§ Task instructions
Every line of the records below that has the word "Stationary" should be copied.

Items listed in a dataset
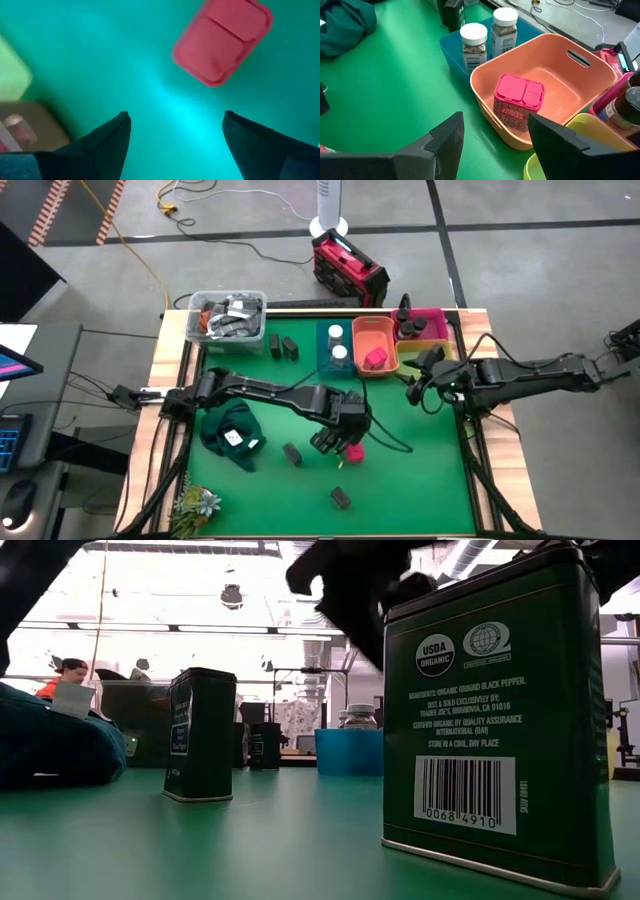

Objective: Sort spices by type
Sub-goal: Put the red seasoning can into the orange bin

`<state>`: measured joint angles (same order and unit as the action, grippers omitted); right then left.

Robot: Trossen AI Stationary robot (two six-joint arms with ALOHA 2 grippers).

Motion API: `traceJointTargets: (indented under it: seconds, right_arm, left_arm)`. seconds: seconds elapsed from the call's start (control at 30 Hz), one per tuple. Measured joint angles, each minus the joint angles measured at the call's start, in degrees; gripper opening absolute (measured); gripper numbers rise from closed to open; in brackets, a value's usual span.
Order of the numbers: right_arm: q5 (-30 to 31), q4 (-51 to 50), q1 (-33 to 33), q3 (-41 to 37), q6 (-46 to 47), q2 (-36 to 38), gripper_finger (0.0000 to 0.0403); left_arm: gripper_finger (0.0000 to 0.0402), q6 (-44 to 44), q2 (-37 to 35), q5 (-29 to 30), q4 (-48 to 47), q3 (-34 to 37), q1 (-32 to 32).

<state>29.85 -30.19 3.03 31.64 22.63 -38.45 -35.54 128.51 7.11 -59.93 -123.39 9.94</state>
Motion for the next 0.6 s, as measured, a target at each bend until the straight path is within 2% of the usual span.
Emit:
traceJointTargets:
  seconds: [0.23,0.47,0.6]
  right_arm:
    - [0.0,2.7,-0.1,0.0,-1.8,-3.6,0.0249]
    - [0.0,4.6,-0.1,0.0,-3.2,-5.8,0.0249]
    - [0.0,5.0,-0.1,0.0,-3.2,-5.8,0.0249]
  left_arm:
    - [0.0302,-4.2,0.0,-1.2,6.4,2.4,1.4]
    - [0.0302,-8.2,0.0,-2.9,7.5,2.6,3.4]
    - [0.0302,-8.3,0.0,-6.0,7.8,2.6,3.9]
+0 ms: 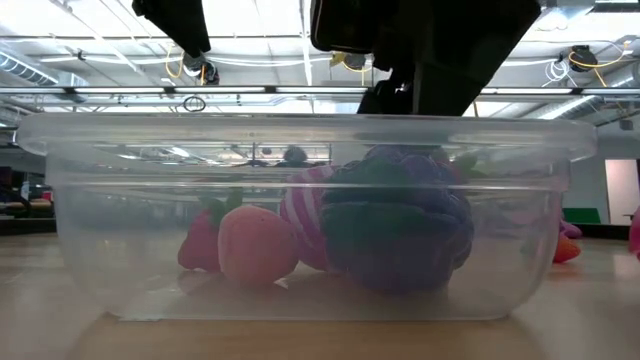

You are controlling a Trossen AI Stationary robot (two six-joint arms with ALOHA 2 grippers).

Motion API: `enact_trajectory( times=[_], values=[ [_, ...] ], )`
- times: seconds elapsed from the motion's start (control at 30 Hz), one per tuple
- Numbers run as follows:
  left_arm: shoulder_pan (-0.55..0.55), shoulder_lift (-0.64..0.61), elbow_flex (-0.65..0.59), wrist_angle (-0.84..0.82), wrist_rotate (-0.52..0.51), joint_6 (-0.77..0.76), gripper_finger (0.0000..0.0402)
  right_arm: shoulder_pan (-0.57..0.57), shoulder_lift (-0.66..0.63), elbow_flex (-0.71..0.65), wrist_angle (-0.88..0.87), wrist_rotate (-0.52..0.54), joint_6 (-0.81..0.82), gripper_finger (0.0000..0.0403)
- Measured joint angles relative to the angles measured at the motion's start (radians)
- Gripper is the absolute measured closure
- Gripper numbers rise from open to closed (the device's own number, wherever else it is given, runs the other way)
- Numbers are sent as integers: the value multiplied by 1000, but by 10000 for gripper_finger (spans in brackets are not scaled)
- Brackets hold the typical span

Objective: Pick and placing Produce into tupperware
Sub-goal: Put the strawberry into the transparent bin

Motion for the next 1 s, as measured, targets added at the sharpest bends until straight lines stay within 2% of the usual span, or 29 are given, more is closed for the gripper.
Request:
enact_trajectory(
  times=[0.3,0.57,0.8,1.0],
  values=[
    [0,0,0,0,0,0,195,-48,-99,17,-61,1,-33,205],
    [0,0,0,0,9,1,195,-35,-150,-20,-402,57,73,205],
    [0,0,0,0,9,2,195,-39,-149,-142,-403,55,152,204],
    [0,0,0,0,9,0,195,-62,-150,-226,-338,53,172,204]
  ],
)
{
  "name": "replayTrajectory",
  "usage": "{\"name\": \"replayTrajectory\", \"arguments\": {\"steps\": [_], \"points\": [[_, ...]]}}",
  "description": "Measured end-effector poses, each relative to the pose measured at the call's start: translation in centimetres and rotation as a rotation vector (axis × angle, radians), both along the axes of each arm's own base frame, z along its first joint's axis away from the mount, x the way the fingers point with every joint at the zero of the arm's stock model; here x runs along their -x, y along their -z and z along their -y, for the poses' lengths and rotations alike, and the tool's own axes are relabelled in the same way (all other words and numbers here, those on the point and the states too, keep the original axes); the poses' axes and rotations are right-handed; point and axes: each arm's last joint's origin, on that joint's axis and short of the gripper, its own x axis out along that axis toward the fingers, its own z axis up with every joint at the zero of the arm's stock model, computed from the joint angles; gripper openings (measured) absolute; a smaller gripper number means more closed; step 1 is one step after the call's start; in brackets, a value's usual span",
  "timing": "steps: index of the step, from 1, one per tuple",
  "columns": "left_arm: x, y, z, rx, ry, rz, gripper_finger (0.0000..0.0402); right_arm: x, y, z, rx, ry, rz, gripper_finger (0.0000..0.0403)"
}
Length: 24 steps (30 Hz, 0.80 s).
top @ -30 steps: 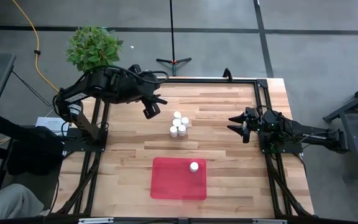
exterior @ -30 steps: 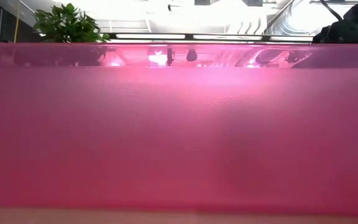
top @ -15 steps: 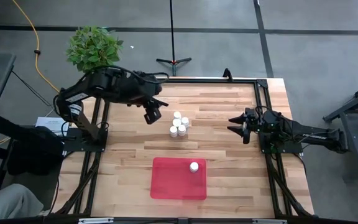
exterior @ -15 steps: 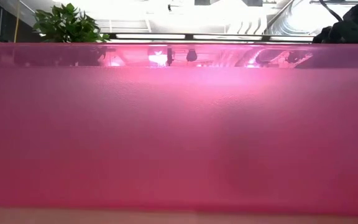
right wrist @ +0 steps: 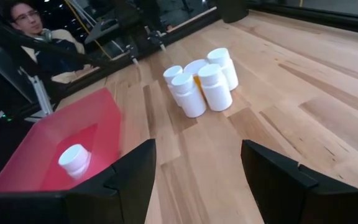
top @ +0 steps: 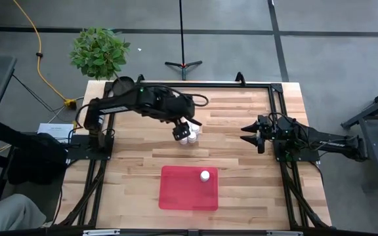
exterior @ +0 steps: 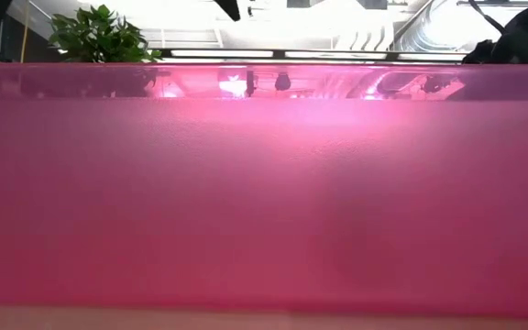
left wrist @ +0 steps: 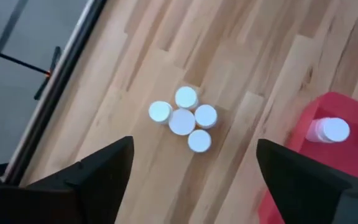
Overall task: Pick and place pill bottles into a basket
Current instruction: Put the white pill bottle into the red bin
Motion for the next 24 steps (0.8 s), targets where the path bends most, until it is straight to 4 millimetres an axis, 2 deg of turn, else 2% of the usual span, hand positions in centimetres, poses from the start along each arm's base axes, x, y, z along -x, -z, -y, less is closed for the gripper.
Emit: {"name": "replayTrajectory", "arguments": {"steps": [4, 7, 12, 17, 20, 24], "points": [[-0.6, 1.2, -0.1, -0.002, -0.003, -0.047, 0.0362, 0.0, 0.0, 0.0, -0.001, 0.000, -0.001, 0.0226], [0.1, 1.6, -1.1, 0.002, -0.046, -0.068, 0.0366, 0.0, 0.0, 0.0, -0.002, -0.001, 0.000, 0.0226], [4.3, 0.4, -3.1, 0.016, -0.182, -0.037, 0.0371, 0.0, 0.1, -0.1, -0.016, -0.040, -0.005, 0.0226], [8.3, 1.1, -3.2, 0.040, -0.260, 0.015, 0.0363, 0.0, 0.1, -0.2, -0.015, -0.050, -0.011, 0.0226], [9.6, 2.4, -3.1, 0.066, -0.260, 0.119, 0.0359, 0.0, 0.1, -0.1, -0.002, -0.050, -0.011, 0.0226], [9.4, 5.9, -2.7, 0.206, -0.223, 0.208, 0.0359, 0.0, 0.1, -0.1, 0.000, -0.047, -0.012, 0.0226]]}}
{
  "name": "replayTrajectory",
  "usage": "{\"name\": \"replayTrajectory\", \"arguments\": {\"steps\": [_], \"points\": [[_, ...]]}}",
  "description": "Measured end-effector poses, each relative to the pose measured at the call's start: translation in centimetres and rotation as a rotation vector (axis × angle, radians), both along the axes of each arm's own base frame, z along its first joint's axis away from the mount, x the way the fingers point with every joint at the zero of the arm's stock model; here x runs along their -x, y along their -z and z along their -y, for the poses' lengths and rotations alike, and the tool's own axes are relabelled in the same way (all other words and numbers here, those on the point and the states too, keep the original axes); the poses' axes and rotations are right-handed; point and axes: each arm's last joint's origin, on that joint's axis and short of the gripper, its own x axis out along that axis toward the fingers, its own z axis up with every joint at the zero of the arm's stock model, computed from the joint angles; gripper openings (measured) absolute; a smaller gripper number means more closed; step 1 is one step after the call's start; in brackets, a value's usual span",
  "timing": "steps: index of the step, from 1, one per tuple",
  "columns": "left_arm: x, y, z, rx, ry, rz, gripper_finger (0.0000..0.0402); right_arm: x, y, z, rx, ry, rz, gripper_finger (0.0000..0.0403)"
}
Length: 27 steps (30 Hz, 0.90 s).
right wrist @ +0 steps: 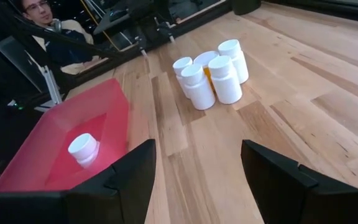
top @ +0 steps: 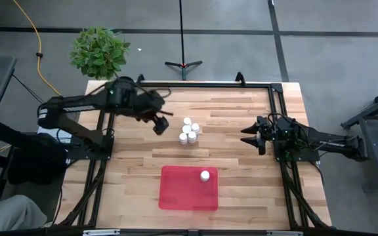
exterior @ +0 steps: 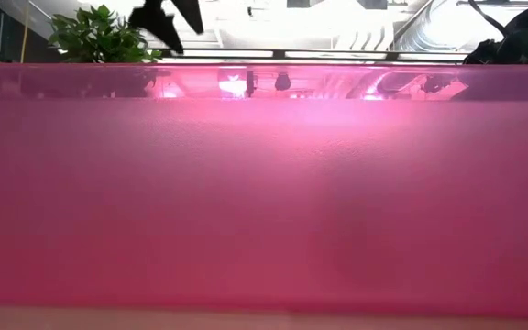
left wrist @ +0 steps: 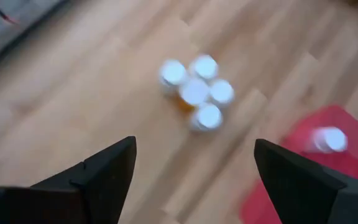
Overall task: Pick and place pill bottles into a basket
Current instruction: Put the white pill bottle into the red bin
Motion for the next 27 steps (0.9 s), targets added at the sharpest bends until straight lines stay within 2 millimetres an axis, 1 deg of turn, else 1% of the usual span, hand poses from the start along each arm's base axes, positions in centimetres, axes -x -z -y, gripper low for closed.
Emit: {"name": "replayTrajectory", "arguments": {"steps": [5, 9, 12, 19, 27], "points": [[-1.1, 5.3, 0.5, 0.190, 0.047, 0.005, 0.0367, 0.0, 0.0, 0.0, -0.008, 0.002, 0.001, 0.0226], [-2.2, 8.5, 0.6, 0.249, 0.056, -0.014, 0.0372, 0.0, 0.0, 0.0, -0.017, 0.006, 0.002, 0.0226], [-2.9, 9.6, 0.5, 0.250, 0.056, -0.019, 0.0370, 0.0, 0.0, 0.0, -0.025, 0.008, 0.002, 0.0226], [-4.2, 11.4, 0.4, 0.244, 0.054, -0.062, 0.0374, 0.0, 0.0, 0.0, -0.024, 0.010, 0.002, 0.0226], [-6.1, 13.5, 0.2, 0.246, 0.044, -0.070, 0.0374, 0.0, 0.0, 0.0, -0.024, 0.011, 0.002, 0.0226]]}}
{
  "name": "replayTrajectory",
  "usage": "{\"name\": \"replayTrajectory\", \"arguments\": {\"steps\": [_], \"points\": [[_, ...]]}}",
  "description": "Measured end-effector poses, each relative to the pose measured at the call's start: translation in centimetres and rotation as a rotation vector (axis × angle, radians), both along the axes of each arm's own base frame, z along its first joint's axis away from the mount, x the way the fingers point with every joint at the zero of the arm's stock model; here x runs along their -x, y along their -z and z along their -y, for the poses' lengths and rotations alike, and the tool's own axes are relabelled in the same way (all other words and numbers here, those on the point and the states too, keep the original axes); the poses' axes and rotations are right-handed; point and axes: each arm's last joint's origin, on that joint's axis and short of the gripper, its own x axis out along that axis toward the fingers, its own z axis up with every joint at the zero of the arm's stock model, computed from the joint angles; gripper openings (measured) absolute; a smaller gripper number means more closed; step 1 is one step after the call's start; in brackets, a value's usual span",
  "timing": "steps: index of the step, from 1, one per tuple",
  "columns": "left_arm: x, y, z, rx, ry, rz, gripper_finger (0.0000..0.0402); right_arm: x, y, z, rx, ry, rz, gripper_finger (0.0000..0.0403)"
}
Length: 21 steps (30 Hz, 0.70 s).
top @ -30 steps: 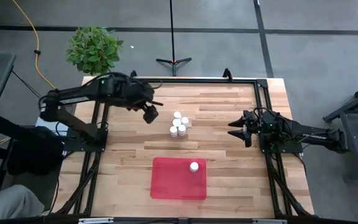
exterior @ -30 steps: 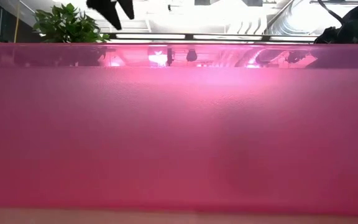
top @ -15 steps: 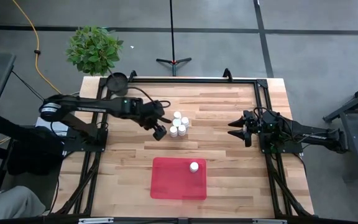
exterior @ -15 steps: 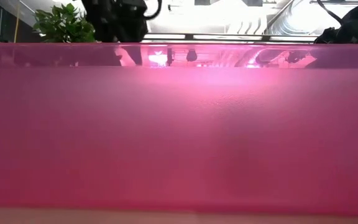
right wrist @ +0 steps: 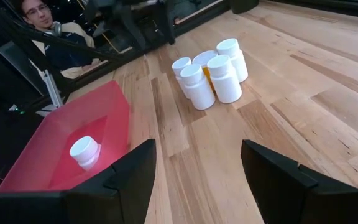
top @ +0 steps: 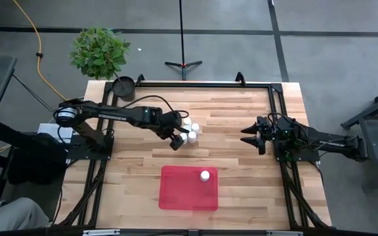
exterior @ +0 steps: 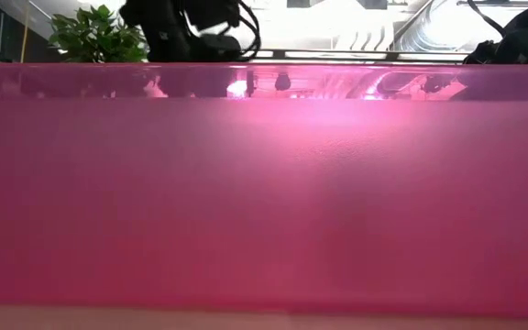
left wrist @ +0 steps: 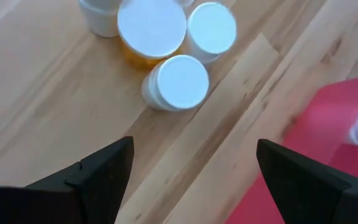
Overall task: Pick and place pill bottles into a basket
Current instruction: Put the white pill bottle into the red bin
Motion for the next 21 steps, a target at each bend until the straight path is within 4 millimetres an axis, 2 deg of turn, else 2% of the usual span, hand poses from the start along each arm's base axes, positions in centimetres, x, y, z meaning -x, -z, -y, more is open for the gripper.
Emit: {"name": "replayTrajectory", "arguments": {"steps": [5, 11, 21], "points": [[-0.9, 0.8, -0.2, -0.022, -0.013, -0.030, 0.0374, 0.0, 0.0, 0.0, 0.002, 0.000, 0.000, 0.0226], [-1.7, 0.5, -0.4, -0.091, -0.042, -0.036, 0.0374, 0.0, 0.0, 0.0, 0.003, -0.001, -0.002, 0.0226], [-1.6, 0.5, -0.5, -0.121, -0.054, -0.061, 0.0374, 0.0, 0.0, 0.0, 0.007, -0.002, -0.003, 0.0226]]}}
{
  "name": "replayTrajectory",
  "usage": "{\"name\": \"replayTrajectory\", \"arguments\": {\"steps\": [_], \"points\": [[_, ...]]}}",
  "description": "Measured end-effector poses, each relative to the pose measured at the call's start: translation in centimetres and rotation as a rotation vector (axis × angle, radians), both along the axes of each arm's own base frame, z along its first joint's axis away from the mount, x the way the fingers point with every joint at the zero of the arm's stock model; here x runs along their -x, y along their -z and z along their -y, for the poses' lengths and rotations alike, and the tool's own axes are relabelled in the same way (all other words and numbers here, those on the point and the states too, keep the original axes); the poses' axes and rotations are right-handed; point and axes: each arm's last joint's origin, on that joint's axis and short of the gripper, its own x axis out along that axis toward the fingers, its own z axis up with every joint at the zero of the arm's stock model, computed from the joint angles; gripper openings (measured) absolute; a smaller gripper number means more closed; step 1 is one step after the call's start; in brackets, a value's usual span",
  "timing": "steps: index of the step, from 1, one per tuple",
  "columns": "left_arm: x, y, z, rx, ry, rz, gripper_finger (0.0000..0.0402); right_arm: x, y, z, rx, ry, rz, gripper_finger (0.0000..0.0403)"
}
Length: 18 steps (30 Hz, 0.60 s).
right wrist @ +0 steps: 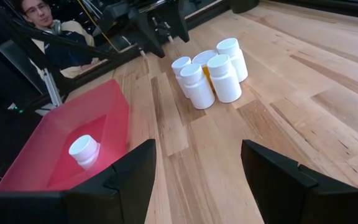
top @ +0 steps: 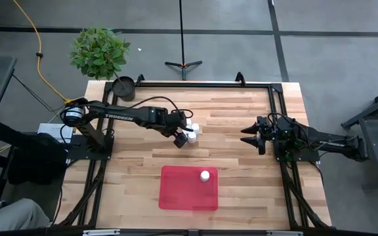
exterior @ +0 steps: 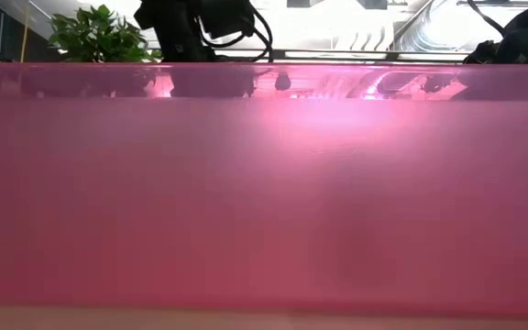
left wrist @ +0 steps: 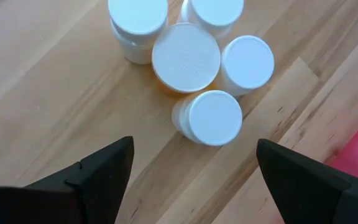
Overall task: Pick and place pill bottles into a basket
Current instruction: Put the white pill bottle into the red bin
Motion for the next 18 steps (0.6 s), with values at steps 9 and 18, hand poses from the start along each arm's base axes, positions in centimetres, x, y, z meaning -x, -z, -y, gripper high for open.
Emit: {"name": "replayTrajectory", "arguments": {"steps": [9, 18], "points": [[-0.60, 0.60, -0.01, 0.013, 0.007, 0.010, 0.0374, 0.01, 0.02, 0.00, 0.001, 0.000, -0.003, 0.0226], [-0.77, 0.99, 0.00, 0.022, 0.003, 0.006, 0.0374, 0.01, 0.02, 0.00, -0.001, 0.000, -0.003, 0.0226]]}}
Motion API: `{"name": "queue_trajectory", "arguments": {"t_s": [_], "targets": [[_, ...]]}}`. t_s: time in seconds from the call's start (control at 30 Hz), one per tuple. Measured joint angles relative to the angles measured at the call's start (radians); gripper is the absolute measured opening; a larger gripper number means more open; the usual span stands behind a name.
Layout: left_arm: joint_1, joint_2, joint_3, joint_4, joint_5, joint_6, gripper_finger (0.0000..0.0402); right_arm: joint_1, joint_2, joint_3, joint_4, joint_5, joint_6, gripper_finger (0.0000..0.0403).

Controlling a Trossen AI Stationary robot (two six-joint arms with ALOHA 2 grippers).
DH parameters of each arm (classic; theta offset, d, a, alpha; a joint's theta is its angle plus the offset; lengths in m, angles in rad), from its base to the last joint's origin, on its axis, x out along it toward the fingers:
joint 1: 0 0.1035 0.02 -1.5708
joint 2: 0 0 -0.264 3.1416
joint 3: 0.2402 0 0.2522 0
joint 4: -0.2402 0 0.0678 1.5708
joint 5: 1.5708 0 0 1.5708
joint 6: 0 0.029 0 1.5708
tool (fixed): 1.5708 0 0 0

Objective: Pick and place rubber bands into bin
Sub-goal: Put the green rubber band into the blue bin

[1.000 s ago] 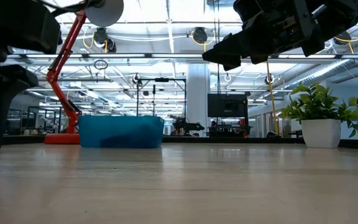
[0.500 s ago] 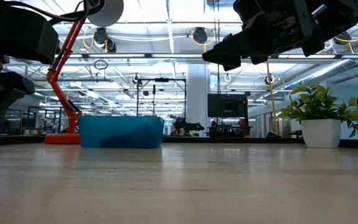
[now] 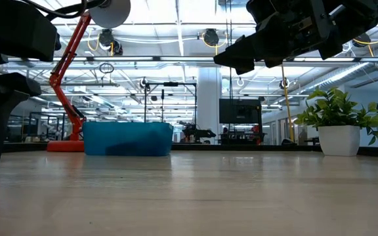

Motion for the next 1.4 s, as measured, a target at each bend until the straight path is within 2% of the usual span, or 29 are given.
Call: {"name": "queue_trajectory", "arguments": {"t_s": [0.2, 0.4, 0.83, 0.93, 1.2, 1.4], "targets": [[0.001, 0.000, 0.000, 0.001, 0.015, -0.004, 0.0246, 0.000, 0.000, 0.000, 0.000, 0.000, 0.000, 0.0175], [0.012, -0.001, 0.000, -0.007, 0.061, -0.082, 0.0246, 0.000, 0.000, 0.000, 0.000, 0.000, 0.000, 0.0172], [0.014, -0.001, 0.001, -0.019, 0.060, -0.093, 0.0240, 0.000, 0.000, 0.000, 0.000, 0.000, -0.019, 0.0172], [0.014, -0.001, 0.001, -0.021, 0.058, -0.096, 0.0213, 0.000, 0.000, 0.000, 0.000, 0.000, -0.020, 0.0173], [0.014, -0.001, 0.001, -0.023, 0.060, -0.092, 0.0092, 0.000, 0.000, 0.000, 0.000, 0.000, -0.023, 0.0173], [0.013, -0.001, 0.001, -0.020, 0.062, -0.054, 0.0017, 0.000, 0.000, 0.000, 0.000, 0.000, -0.023, 0.0174]]}}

§ Task response
Robot: Trossen AI Stationary robot (two six-joint arms with ALOHA 2 grippers).
You are controlling a Trossen AI Stationary robot (two six-joint arms with ALOHA 2 grippers).
Controlling a Trossen AI Stationary robot (two six-joint arms with ALOHA 2 grippers).

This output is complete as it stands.